▸ What this task involves
Nothing past the line containing "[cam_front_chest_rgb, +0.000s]" belongs in the output. Copy exactly every line of the data below from the first up to and including it.

----- Data extract

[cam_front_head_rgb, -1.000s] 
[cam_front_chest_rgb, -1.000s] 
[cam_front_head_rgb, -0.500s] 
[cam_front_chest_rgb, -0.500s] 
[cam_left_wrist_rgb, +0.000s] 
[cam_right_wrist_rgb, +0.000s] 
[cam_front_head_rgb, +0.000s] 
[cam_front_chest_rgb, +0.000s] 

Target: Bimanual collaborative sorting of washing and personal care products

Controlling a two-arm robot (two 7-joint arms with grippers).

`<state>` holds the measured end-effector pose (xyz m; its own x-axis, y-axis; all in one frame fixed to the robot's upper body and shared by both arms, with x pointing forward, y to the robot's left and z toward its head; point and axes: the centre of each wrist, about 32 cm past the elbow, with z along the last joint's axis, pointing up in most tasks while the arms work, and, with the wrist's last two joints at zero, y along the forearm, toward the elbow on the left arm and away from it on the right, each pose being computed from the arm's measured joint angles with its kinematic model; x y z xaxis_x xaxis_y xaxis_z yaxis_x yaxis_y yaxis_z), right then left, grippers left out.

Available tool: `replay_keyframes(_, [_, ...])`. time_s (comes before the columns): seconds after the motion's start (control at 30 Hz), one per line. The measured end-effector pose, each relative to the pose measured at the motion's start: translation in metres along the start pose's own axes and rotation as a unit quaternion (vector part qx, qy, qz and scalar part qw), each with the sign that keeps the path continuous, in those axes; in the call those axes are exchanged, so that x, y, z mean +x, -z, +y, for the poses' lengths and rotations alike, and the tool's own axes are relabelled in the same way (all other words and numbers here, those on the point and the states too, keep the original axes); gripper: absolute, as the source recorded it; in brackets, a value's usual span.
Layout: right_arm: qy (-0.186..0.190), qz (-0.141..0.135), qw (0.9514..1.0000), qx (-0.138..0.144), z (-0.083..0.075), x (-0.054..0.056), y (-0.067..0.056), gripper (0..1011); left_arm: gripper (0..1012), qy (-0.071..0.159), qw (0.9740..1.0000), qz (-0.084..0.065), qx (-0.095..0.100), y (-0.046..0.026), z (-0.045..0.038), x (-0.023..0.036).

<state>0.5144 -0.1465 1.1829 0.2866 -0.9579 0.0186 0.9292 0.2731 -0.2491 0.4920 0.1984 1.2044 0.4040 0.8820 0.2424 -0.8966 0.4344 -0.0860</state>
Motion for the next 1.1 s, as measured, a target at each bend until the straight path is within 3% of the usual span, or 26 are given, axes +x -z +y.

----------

▸ Task result
[cam_front_head_rgb, -1.000s] 
[cam_front_chest_rgb, -1.000s] 
[cam_front_head_rgb, -0.500s] 
[cam_front_chest_rgb, -0.500s] 
[cam_left_wrist_rgb, +0.000s] 
[cam_right_wrist_rgb, +0.000s] 
[cam_front_head_rgb, +0.000s] 
[cam_front_chest_rgb, +0.000s] 

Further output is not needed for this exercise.